When a user wants to access a certain object he needs to specify the schema name and the object name separated by period(.); for example, to select all entries in pg_database in the pg_catalog schema, one need to write the following command.

SELECT * FROM pg_catalog.pg_database;
-- or
TABLE pg_catalog.pg_database;

Qualified database object names are sometimes tedious to write; so, many developers prefer to use the unqualified object name which is composed only the object name without the schema. PostgreSQL provides a search_path setting which is similar to using directive in C++ language. The search path is composed of schemas which used by the server to search for the object. The default search path as shown below is $user, public. If there is a schema with the same name as the user, then it will be used first to search for objects or creating new objects. If the object was not found in the schemas specified in the search_path then an error will be thrown.

SHOW search_path;
--------------
$user,public

Schema usages

Schema is used for several reasons as explained below:

  • Control authorization: in a multi-user database environment one could use schemas to group objects based on roles.
  • Organize database objects: one could organize database objects in groups based on the business logic. For example, historical and auditing data could be logically grouped and organized in a specific schema.
  • Maintain third party SQL code: extensions available in the contribution package can be used with several applications. Maintaining these extensions in separate schemas enables the developer to reuse these extensions and to update them easily.

For more information about CREATE SCHEMA command syntax, one could use psql \h meta-command or visit PostgreSQL manual http://www.postgresql.org/docs/current/static/sql-createschema.html.

Tables

The CREATE TABLE SQL statement is very rich; it can be used for several purposes such as cloning a table which is handy in database refactoring to create uninstallation script to rollback changes. Also, it could be used to materialize the result of SELECT SQL statement to boost performance, or temporarily storing the data for later use.

PostgreSQL tables are used internally to model views and sequences.
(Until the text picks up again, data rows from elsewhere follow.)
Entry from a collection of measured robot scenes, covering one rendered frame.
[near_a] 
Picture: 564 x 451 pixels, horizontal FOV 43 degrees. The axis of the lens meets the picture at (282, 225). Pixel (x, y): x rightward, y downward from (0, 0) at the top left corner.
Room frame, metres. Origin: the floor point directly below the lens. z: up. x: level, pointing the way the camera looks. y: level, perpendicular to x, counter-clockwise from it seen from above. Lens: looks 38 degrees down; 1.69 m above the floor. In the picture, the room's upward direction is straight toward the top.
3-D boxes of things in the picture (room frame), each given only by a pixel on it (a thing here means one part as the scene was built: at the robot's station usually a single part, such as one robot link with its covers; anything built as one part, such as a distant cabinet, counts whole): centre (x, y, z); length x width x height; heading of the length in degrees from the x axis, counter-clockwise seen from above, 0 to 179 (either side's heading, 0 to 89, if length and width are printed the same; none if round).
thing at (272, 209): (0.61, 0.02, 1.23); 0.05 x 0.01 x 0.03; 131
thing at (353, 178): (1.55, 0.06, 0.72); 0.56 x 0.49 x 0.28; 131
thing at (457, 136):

In PostgreSQL tables can have different types as follow:

  • Permanent table: The table life cycle starts with table creation and ends with the table dropping.
  • Temporary table: The table life cycle is the user session. This is used often with procedural languages to model some business logic.
  • Unlogged table: Operations on unlogged table are much faster than permanent tables because data is not written into the WAL files. Unlogged table are not crash-safe. Also, since streaming replication is based on shipping log files, unlogged tables cannot be replicated to the slave node.
  • Child table: A child table is a table which inherits one or more tables. The inheritance is often used with constraint exclusion to physically partition data on the hard disk and gain performance in retrieving subset of data which have a certain value.

The create table syntax is quite long, the full syntax of create table can be found on http://www.postgresql.org/docs/current/static/sql-createtable.html. The create table SQL commands normally requires the following input:

  • Table name of the created table.
  • The table type.
  • The table storage parameters, these parameters are used to control table storage allocation and other several administrative tasks.
  • The table columns including the data type, default values and constraint.
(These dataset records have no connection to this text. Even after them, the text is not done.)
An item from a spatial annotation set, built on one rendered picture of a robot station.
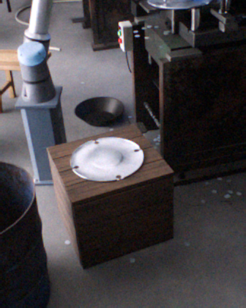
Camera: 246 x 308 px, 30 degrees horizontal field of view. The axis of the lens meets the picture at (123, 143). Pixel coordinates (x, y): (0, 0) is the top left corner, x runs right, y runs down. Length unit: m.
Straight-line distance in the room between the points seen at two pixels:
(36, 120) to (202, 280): 0.98
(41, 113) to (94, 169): 0.44
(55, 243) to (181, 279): 0.55
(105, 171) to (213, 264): 0.56
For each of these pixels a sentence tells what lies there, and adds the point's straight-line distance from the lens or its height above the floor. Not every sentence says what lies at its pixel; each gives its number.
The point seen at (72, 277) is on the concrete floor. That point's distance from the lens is 1.84.
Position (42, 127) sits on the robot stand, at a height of 0.33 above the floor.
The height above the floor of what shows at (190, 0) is 0.79.
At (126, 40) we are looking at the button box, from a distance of 2.33.
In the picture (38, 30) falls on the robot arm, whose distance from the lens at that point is 2.08.
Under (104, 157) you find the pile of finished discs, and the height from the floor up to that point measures 0.36.
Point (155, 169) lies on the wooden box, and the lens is 1.73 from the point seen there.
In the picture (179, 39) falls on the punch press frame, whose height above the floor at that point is 0.64.
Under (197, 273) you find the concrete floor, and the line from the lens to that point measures 1.83.
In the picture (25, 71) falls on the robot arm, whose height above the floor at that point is 0.59.
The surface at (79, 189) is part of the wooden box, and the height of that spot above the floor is 0.35.
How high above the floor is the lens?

PostgreSQL native data types

When designing a database table one should take care in picking the appropriate data type, when database goes to production changing the data type of a column might become very costly operation specifically for heavily loaded tables. The cost comes often form locking the table and in some cases rewriting it. When picking a data type, consider a balance between the following factors:

  • Extensibility: Can the maximum length of a type increased or decreased without a full table rewrite, and a full table scan.
  • Data type size: Going for a safe option such as choosing big integer instead of integer will cause more storage consumption.
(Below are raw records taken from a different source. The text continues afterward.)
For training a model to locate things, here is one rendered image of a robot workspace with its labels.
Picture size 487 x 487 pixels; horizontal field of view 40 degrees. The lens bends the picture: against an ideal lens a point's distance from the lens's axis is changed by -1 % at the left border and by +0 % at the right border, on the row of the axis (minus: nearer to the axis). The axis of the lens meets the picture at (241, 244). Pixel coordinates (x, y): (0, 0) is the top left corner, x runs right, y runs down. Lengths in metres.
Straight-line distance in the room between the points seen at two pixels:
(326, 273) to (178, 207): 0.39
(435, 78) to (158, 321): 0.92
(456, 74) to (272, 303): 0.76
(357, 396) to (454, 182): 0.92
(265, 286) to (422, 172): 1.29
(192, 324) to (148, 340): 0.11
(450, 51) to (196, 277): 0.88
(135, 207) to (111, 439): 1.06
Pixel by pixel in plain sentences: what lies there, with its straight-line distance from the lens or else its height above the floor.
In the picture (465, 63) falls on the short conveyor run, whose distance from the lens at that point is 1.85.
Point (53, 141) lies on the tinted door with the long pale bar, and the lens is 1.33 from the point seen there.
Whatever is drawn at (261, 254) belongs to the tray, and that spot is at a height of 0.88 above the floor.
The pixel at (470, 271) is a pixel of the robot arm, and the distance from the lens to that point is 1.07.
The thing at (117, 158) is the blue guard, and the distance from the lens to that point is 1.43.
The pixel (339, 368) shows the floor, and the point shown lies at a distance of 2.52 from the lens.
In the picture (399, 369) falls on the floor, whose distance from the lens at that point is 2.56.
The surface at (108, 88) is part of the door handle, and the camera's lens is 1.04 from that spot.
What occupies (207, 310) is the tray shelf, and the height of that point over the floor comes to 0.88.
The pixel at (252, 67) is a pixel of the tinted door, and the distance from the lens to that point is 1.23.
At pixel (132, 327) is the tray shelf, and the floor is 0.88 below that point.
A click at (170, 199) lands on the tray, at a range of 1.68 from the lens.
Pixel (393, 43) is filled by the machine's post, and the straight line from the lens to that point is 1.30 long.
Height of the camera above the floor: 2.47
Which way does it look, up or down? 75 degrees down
PostgreSQL provides a very extensive set data type, some of the native data type categories are:

  • Numeric type
  • Character type
  • Date and time type

The above data types are almost common for all relational databases; also, often they are sufficient to model traditional applications.

Views

A view can be seen as a named query or as a wrapper around a SELECT statement. Views are an essential building block for relational database, from UML modeling perspective, a view can be thought as a method for a UML class. Views share several advantages with procedures, so the following benefits are shared among views as well as stored procedures, views can be used to

  • Simplify complex queries and increase code modularity
  • Tune performance by cashing the view results for later use
  • Decrease the amount of SQL code
  • Bridge between relational database and OO languages—especially updatable views
  • Implement authorization on row level by opting out rows which do not meet a certain predicate
  • Implement interfaces and abstraction layer between high level languages and Relational databases
  • Implement a last minute changes without redeploying the software

Unlike stored procedures, the views dependency tree is maintained in the database, thus altering a view might be forbidden due to cascading effect.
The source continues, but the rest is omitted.